Records for this task Start Marker

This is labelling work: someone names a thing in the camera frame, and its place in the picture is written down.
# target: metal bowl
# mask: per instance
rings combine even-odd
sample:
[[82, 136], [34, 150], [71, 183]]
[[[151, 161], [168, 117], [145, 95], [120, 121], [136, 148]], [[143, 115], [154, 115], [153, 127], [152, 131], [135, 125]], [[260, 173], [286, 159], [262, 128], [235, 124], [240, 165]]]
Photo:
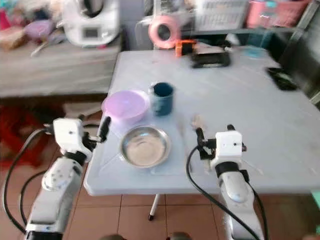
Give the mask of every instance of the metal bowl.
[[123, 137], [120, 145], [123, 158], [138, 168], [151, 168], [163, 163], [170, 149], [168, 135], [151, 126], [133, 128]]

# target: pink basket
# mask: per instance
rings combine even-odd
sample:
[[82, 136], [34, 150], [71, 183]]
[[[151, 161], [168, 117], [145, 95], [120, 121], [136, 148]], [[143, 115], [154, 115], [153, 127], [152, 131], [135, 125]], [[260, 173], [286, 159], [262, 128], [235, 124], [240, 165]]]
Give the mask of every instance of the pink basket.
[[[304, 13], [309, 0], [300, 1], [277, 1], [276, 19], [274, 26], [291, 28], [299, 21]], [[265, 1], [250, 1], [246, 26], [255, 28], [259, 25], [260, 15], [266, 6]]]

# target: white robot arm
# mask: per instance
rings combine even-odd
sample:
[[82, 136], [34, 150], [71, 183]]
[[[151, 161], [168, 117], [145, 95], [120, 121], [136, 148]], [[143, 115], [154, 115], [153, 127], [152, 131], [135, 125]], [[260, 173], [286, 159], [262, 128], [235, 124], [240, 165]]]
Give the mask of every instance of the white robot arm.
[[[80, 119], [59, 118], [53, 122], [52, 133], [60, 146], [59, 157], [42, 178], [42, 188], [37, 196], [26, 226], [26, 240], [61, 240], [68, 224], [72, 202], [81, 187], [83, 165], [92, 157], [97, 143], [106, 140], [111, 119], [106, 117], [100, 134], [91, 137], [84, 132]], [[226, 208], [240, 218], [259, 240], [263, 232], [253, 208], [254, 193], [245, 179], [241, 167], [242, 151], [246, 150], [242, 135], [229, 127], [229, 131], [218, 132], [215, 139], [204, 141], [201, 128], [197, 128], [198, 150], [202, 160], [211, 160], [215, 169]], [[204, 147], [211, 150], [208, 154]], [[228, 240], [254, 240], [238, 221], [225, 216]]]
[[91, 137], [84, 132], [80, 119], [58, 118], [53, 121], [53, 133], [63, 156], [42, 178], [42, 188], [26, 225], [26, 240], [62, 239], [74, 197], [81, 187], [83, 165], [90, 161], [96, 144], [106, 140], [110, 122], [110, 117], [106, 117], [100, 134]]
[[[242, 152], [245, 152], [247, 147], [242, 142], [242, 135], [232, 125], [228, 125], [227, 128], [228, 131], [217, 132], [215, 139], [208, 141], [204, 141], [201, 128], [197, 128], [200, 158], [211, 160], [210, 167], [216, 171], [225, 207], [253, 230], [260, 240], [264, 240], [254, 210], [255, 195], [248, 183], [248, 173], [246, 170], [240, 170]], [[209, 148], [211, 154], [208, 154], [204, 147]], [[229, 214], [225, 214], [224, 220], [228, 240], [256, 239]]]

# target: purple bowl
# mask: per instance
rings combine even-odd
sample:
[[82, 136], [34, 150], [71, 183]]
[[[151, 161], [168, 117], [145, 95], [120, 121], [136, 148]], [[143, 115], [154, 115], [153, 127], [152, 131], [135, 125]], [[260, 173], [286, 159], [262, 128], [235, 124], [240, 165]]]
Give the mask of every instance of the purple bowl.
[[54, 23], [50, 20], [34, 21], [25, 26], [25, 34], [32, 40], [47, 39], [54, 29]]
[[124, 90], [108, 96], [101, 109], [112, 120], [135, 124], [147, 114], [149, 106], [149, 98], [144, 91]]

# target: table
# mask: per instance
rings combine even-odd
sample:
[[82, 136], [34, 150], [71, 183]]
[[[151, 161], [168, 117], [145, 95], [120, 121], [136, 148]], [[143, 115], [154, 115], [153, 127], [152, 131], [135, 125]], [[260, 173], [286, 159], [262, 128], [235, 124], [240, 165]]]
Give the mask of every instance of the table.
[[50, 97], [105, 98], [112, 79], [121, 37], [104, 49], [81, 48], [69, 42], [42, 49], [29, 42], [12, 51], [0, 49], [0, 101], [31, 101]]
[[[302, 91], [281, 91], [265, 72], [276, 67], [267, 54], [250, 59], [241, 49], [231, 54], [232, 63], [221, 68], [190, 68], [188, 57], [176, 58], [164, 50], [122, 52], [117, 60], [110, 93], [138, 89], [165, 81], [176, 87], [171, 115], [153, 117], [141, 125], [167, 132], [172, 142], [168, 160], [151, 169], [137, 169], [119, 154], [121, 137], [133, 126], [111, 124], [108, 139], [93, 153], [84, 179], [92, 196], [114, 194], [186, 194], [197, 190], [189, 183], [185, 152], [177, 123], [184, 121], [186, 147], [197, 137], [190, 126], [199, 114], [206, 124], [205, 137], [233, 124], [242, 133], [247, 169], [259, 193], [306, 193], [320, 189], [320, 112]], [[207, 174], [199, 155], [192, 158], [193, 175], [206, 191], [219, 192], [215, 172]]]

Records for this task End Marker

Exercise prompt ▸ From the entries above, extract every line where the word "target" appears.

Your solution ▸
# target: metal bowl
# target: pink basket
# target: white robot arm
# target: purple bowl
# target: table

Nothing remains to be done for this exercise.